■ DIRECTIONS FOR THIS TASK ■
Transcribe the tail of the listing: start at the line containing "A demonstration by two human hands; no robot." and stop after the last line, keeping every character as is and adding nothing.

----- GIVEN MATERIAL -----

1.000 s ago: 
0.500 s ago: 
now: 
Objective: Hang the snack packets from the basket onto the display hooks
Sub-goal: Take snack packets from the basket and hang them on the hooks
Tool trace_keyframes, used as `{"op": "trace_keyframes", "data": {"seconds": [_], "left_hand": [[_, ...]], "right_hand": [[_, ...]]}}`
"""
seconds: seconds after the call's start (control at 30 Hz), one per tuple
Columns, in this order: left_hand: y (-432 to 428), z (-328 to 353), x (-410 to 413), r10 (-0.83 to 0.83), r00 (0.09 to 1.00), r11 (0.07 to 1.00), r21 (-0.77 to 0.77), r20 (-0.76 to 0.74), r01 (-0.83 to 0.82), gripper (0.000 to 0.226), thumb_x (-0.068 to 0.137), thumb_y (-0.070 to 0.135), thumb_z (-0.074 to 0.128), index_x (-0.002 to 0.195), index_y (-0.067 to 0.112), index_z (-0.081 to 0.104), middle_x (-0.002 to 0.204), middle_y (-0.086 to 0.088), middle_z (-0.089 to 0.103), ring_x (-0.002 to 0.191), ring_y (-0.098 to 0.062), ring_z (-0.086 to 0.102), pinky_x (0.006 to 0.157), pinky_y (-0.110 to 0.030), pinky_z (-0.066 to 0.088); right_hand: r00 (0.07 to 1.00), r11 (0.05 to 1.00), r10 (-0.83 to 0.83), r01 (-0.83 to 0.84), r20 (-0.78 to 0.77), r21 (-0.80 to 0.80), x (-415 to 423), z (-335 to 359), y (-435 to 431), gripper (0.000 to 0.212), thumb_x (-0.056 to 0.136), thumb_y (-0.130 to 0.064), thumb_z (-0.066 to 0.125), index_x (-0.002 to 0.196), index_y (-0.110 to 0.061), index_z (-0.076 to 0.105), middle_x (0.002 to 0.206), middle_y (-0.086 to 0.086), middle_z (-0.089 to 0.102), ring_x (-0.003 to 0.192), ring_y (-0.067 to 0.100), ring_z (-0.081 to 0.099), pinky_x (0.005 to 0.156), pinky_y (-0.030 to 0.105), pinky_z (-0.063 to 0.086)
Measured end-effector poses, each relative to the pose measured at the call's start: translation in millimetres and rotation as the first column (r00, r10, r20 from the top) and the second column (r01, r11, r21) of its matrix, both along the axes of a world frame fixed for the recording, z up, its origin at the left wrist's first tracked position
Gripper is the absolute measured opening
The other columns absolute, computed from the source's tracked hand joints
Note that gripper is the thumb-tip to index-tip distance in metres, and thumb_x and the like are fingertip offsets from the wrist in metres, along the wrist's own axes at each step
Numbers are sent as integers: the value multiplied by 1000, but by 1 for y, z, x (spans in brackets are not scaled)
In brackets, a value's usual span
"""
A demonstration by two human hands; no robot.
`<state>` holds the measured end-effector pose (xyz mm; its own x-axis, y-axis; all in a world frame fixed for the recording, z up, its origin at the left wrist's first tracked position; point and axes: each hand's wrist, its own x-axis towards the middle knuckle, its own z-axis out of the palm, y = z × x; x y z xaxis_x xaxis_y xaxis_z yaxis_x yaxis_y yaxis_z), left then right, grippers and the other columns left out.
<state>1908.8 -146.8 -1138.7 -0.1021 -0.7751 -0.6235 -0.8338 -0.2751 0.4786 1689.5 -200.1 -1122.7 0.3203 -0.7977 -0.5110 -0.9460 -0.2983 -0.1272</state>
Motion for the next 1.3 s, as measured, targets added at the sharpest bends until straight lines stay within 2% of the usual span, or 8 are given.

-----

■ YOUR RESPONSE ■
A demonstration by two human hands; no robot.
`<state>` holds the measured end-effector pose (xyz mm; its own x-axis, y-axis; all in a world frame fixed for the recording, z up, its origin at the left wrist's first tracked position; point and axes: each hand's wrist, its own x-axis towards the middle knuckle, its own z-axis out of the palm, y = z × x; x y z xaxis_x xaxis_y xaxis_z yaxis_x yaxis_y yaxis_z), left then right, grippers and the other columns left out.
<state>1908.8 -146.8 -1138.7 -0.1021 -0.7751 -0.6235 -0.8338 -0.2751 0.4786 1689.5 -200.1 -1122.7 0.3203 -0.7977 -0.5110 -0.9460 -0.2983 -0.1272</state>
Motion for the next 1.3 s, as measured, targets added at the sharpest bends until straight lines stay within 2% of the usual span, or 8 are given.

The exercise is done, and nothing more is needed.